Dividend investors: Don’t be too quick to buy CI Resources Limited (ASX:CII) for its upcoming dividend

Looks like CI Resources Limited (ASX:CII) is set to go ex-dividend in the next 4 days. The ex-dividend date occurs one day before the record date which is the day shareholders must be on the books of the company to receive a dividend. The ex-dividend date is an important date to know because any purchase of shares made on or after this date may mean late settlement which does not appear on the record date. So you can buy shares of CI Resources before March 24 to collect the dividend the company will pay on April 22.

The company’s next dividend payment will be AU$0.02 per share, following last year when the company paid a total of AU$0.02 to shareholders. Looking at the last 12 months of distributions, CI Resources has a rolling yield of around 1.9% on its current stock price of A$1.06. We like to see companies pay out a dividend, but it’s also important to make sure that the laying of the golden eggs will not kill our golden egg hen!

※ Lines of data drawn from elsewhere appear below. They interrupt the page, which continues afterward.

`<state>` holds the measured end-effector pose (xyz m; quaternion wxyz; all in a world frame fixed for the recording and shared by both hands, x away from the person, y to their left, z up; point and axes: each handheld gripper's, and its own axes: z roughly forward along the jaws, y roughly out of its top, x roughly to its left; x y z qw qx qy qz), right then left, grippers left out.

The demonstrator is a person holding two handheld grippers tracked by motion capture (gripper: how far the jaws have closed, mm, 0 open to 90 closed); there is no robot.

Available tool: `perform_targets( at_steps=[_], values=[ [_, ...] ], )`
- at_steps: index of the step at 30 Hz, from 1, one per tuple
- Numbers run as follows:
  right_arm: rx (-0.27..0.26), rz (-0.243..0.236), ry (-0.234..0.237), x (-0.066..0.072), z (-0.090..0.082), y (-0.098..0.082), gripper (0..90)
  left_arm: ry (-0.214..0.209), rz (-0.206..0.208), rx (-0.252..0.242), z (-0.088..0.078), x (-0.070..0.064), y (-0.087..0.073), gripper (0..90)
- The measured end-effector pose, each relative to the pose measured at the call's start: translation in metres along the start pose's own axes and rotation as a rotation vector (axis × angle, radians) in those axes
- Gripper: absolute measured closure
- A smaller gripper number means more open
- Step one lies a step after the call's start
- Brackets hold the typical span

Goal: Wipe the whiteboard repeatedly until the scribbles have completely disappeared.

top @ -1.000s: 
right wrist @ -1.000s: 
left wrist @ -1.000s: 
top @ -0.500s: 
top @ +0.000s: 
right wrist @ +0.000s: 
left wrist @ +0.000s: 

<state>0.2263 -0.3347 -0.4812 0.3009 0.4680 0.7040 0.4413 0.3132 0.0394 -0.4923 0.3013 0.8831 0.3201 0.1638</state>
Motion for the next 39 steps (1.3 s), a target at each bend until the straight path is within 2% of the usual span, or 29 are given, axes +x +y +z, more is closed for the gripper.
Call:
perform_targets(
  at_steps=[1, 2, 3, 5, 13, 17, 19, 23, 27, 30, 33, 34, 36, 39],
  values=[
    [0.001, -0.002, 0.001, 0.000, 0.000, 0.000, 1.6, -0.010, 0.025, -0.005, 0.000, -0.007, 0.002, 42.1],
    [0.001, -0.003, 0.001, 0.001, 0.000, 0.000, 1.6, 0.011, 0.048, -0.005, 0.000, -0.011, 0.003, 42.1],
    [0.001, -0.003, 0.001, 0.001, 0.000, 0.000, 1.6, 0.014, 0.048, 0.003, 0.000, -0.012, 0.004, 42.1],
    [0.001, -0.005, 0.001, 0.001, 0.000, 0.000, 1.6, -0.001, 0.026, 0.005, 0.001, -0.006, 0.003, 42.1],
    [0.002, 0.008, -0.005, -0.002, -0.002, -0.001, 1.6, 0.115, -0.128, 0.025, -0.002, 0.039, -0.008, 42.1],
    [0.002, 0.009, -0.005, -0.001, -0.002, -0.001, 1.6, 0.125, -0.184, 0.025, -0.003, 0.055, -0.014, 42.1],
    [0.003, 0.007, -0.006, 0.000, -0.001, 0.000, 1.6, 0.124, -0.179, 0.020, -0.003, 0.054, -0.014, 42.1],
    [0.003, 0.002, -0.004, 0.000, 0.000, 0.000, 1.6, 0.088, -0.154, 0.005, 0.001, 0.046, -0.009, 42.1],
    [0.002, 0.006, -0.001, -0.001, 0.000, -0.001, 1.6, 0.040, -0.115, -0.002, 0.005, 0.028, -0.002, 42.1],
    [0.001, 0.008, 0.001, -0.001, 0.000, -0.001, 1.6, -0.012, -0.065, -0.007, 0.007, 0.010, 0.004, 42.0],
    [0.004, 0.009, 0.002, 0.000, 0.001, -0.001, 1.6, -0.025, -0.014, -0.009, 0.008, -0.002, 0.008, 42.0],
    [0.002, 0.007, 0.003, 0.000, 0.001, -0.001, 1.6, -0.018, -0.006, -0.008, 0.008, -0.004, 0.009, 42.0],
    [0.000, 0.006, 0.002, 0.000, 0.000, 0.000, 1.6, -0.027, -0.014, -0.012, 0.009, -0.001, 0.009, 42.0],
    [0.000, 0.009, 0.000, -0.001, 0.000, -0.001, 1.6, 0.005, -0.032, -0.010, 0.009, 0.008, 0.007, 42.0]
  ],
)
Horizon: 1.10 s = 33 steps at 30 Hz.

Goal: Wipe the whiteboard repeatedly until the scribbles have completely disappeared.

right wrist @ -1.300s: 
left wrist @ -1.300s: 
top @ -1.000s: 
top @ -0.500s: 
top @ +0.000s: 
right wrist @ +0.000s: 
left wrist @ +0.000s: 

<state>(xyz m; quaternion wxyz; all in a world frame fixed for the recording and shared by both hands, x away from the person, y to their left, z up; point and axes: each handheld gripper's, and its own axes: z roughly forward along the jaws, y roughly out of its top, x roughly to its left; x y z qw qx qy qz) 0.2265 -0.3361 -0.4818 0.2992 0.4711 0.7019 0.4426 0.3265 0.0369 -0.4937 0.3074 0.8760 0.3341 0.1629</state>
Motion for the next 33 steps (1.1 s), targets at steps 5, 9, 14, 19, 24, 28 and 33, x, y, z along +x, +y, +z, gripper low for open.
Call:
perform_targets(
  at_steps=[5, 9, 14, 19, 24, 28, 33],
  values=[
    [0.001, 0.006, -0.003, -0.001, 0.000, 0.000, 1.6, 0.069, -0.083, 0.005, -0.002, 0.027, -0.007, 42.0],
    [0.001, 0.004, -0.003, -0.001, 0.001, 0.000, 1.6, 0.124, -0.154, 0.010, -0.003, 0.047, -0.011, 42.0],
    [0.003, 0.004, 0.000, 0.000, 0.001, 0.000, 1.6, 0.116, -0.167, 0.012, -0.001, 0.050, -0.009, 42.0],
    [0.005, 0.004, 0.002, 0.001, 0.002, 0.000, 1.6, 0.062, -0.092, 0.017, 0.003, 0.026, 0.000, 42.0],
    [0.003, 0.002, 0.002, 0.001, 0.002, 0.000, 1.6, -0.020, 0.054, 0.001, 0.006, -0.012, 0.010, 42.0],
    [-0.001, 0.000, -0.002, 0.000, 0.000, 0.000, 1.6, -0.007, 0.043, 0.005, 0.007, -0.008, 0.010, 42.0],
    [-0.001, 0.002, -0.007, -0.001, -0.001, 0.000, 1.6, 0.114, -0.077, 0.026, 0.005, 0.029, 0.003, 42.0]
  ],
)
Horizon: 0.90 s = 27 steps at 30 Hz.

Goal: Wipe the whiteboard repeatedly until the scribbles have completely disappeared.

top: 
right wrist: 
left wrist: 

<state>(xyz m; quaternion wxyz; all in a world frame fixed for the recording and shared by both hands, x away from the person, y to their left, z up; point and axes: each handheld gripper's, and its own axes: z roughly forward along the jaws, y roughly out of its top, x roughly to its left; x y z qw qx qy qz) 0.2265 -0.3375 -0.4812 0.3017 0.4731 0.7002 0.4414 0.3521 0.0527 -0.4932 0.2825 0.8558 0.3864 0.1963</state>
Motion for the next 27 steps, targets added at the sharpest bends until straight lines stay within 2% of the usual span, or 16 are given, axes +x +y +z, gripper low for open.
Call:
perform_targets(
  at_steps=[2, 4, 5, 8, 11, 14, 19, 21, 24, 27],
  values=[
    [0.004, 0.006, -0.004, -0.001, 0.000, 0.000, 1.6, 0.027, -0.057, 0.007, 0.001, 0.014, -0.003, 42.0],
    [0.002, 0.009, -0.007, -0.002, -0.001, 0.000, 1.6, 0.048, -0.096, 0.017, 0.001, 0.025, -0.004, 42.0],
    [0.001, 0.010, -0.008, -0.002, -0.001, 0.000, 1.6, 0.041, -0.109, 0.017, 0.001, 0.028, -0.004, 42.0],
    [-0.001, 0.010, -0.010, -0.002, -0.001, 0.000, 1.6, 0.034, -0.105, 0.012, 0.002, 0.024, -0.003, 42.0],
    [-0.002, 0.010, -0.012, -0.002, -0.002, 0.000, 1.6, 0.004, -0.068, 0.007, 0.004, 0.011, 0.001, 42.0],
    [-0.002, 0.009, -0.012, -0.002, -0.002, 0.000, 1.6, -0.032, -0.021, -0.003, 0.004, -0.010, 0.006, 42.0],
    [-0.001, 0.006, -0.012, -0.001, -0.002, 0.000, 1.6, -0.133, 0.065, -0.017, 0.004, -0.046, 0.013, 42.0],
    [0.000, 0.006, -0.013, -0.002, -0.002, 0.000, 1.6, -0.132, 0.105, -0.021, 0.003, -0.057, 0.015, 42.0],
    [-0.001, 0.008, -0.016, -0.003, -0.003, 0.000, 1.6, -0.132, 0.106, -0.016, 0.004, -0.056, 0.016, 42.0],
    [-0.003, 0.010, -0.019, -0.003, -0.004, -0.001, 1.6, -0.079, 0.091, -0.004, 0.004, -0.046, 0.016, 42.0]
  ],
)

We need to see if the dividend is covered by earnings and if it increases.

Check out our latest analysis for CI Resources

If a company pays out more dividends than it has earned, the dividend may become unsustainable – a less than ideal situation. That’s why it’s good to see CI Resources paying out a modest 47% of its earnings. That said, even very profitable companies can sometimes not generate enough cash to pay the dividend, so we should always check if the dividend is covered by cash flow.

Click here to see how much of its profit CI Resources has paid out over the past 12 months.

ASX: Historic CII Dividend March 19, 2022

Have earnings and dividends increased?

Companies with declining profits are riskier for dividend shareholders. If earnings fall enough, the company could be forced to cut its dividend. With that in mind, we are bothered by the 27% annual decline in profits at CI Resources over the past five years. Such a sharp drop casts doubt on the future sustainability of the dividend.

Another key way to gauge a company’s dividend outlook is to measure its historical rate of dividend growth. CI Resources’ dividend payments are actually flat compared to 10 years ago. When profits are falling but dividends are stable, the company usually pays out a higher share of its profits, or puts cash or debt on the balance sheet, which is not ideal.

To summarize

Should investors buy CI Resources for the upcoming dividend? It’s disappointing to see earnings per share fall, and that would normally be enough to put us off most dividend-paying stocks, even if CI Resources pays out less than half of its earnings in dividends. However, it also pays out an uncomfortably high percentage of its cash flow, which makes us wonder just how sustainable the dividend really is. It’s not that we think CI Resources is a bad company, but those characteristics generally don’t lead to outstanding dividend yield.

So if you’re still interested in CI Resources despite its low dividend qualities, you should be well-informed about some of the risks this stock faces. Every business has risks, and we’ve spotted 2 warning signs for CI Resources (1 of which is a little unpleasant!) that you should know about.

If you are looking for good dividend payers, we recommend by consulting our selection of the best dividend-paying stocks.

This Simply Wall St article is general in nature. We provide commentary based on historical data and analyst forecasts only using unbiased methodology and our articles are not intended to be financial advice. It is not a recommendation to buy or sell stocks and does not take into account your objectives or financial situation. Our goal is to bring you targeted long-term analysis based on fundamental data. Note that our analysis may not take into account the latest announcements from price-sensitive companies or qualitative materials. Simply Wall St has no position in the stocks mentioned.